*YOUR GOAL*.
Lines below that include "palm" are the answer; copy each one.

*DATA*.
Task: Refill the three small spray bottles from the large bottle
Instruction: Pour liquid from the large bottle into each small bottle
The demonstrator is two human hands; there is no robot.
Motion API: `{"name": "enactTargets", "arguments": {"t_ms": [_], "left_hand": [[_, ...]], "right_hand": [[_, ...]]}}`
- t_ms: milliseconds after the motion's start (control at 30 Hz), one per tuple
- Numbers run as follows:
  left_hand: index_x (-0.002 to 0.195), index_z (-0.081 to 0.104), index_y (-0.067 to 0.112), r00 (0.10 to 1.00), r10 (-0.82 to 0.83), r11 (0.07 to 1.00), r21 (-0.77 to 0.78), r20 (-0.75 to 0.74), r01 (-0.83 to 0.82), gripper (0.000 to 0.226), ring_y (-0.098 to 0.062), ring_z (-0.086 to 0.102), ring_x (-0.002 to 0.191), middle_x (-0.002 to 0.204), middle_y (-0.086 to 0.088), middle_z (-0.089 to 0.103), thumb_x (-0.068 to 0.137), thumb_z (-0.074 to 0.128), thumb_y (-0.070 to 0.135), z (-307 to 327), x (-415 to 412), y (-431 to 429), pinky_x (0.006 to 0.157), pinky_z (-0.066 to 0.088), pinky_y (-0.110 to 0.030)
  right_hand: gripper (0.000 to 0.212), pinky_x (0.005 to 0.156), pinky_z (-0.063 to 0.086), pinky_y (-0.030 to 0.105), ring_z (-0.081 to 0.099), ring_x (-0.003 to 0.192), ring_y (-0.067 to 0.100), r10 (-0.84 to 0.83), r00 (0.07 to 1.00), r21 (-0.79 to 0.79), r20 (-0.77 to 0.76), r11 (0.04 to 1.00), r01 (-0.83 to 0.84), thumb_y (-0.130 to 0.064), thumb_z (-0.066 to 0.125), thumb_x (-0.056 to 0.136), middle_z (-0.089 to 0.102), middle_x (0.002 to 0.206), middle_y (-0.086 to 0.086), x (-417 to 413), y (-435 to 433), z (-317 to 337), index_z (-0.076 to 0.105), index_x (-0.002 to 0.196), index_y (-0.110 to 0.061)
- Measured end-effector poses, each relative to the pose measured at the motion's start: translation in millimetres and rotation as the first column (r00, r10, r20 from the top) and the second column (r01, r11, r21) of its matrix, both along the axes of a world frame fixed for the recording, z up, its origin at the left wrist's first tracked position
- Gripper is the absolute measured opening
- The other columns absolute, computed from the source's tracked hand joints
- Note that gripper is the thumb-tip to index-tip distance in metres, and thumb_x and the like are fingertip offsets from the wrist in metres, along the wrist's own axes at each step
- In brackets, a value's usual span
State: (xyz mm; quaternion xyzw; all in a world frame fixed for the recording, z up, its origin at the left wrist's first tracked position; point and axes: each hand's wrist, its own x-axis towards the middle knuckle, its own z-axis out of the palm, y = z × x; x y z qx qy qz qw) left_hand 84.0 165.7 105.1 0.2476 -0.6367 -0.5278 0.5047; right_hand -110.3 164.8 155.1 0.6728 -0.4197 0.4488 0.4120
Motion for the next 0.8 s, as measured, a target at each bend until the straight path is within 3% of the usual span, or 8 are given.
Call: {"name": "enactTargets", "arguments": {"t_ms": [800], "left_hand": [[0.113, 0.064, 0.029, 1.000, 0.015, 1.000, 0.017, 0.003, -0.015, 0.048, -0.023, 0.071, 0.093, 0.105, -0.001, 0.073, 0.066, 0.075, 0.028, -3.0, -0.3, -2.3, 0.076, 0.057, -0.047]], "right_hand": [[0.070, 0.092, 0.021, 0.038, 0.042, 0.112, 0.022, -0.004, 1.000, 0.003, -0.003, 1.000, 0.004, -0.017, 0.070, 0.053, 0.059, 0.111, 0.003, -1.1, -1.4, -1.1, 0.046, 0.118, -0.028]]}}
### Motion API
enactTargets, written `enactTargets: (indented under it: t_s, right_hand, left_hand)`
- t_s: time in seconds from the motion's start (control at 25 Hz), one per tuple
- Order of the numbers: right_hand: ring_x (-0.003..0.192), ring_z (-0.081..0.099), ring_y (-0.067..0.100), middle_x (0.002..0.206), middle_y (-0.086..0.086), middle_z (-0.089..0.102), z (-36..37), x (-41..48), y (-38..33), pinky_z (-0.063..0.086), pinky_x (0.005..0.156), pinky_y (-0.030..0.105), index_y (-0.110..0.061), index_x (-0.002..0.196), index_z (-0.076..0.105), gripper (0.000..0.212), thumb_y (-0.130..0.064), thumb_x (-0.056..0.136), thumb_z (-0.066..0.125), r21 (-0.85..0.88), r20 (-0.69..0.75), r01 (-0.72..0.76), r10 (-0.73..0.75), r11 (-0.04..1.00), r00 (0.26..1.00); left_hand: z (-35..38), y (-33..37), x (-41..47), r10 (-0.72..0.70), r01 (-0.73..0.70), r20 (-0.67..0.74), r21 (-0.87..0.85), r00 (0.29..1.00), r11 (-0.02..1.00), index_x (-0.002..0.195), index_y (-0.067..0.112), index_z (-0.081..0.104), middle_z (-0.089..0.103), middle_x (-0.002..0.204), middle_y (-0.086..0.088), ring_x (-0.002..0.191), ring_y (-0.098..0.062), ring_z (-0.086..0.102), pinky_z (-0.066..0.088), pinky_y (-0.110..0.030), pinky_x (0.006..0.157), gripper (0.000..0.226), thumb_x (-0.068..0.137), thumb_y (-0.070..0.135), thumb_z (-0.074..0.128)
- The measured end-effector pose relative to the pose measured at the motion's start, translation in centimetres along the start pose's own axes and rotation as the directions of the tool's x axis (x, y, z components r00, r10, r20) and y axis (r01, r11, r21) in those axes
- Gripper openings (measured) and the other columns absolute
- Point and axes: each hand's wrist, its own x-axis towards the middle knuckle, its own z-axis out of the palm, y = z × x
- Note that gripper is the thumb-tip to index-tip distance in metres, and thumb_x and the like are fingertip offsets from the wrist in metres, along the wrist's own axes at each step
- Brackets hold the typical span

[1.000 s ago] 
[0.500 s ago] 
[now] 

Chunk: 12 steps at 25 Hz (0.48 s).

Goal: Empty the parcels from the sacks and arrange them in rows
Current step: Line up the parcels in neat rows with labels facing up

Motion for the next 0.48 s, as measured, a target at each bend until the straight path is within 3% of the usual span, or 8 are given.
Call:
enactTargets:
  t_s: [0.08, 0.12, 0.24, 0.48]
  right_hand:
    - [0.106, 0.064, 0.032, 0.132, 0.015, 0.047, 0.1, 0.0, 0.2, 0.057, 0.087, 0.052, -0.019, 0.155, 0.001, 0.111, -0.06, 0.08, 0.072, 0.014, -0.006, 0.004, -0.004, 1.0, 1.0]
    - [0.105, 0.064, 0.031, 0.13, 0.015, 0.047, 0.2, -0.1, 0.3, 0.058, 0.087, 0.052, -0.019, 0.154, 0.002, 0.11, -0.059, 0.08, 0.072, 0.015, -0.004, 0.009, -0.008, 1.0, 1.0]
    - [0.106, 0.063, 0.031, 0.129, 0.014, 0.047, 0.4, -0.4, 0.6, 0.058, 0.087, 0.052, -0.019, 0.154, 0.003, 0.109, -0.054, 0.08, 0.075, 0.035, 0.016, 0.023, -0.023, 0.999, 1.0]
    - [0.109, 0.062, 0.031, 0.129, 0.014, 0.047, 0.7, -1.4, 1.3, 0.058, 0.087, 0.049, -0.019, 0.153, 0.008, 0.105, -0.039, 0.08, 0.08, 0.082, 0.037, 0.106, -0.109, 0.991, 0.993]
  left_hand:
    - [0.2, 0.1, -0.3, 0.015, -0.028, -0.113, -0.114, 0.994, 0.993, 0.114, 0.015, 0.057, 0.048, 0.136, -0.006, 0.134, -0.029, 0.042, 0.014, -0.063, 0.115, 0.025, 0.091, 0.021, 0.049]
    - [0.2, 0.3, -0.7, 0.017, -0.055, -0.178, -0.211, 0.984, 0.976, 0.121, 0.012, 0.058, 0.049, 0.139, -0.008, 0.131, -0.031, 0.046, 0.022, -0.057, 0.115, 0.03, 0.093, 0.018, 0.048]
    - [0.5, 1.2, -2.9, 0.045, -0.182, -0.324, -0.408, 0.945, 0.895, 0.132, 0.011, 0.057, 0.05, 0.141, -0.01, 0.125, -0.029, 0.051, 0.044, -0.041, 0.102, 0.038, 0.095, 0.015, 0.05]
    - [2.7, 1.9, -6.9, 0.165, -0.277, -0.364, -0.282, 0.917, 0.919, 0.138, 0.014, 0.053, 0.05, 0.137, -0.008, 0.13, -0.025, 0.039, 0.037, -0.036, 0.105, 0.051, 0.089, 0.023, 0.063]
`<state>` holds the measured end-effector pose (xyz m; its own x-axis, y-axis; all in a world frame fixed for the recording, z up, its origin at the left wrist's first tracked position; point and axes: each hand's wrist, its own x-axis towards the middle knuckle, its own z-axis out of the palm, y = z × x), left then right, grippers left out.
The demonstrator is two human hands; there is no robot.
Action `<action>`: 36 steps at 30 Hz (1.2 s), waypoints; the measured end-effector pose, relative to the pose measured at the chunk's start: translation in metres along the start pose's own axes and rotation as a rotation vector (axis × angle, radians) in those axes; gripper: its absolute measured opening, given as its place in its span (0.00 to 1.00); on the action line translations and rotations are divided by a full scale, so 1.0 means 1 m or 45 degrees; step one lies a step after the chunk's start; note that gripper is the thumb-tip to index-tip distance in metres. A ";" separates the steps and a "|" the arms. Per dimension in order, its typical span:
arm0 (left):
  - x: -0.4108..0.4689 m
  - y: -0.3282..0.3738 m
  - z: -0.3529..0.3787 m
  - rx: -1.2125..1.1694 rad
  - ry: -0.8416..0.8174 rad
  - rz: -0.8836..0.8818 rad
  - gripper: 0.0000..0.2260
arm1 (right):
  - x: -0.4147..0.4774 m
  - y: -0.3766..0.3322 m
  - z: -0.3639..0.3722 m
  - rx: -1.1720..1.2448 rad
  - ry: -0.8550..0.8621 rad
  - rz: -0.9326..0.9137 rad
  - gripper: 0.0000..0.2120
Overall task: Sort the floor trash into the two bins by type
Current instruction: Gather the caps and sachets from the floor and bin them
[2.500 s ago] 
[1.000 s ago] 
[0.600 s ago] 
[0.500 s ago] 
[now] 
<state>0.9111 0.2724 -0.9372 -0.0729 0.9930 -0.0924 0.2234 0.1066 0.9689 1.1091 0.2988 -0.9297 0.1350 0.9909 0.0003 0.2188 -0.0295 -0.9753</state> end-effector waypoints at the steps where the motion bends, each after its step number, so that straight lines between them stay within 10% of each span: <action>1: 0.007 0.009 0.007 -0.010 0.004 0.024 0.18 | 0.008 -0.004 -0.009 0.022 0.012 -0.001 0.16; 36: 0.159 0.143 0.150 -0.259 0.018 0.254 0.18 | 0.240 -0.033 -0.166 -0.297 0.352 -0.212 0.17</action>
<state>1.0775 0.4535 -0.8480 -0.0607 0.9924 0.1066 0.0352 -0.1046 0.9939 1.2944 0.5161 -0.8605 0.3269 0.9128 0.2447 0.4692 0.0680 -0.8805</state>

*TASK RESULT*.
State: (xyz mm; quaternion xyzw; all in a world frame fixed for the recording, z up, its origin at the left wrist's first tracked position; point and axes: each hand's wrist, its own x-axis towards the middle knuckle, its own z-axis out of the palm, y = z × x; x y z qx qy qz qw) left_hand 84.0 165.7 105.1 0.2476 -0.6367 -0.5278 0.5047; right_hand -110.3 164.8 155.1 0.6728 -0.4197 0.4488 0.4120
- Point and axes: each hand's wrist, its own x-axis towards the middle knuckle, its own z-axis out of the palm, y = z × x
`<state>` holds the measured end-effector pose (xyz m; its own x-axis, y-axis; all in a world frame fixed for the recording, z up, its origin at the left wrist's first tracked position; point and axes: each hand's wrist, its own x-axis towards the middle knuckle, its own z-axis out of the palm, y = z × x), left then right, grippers left out.

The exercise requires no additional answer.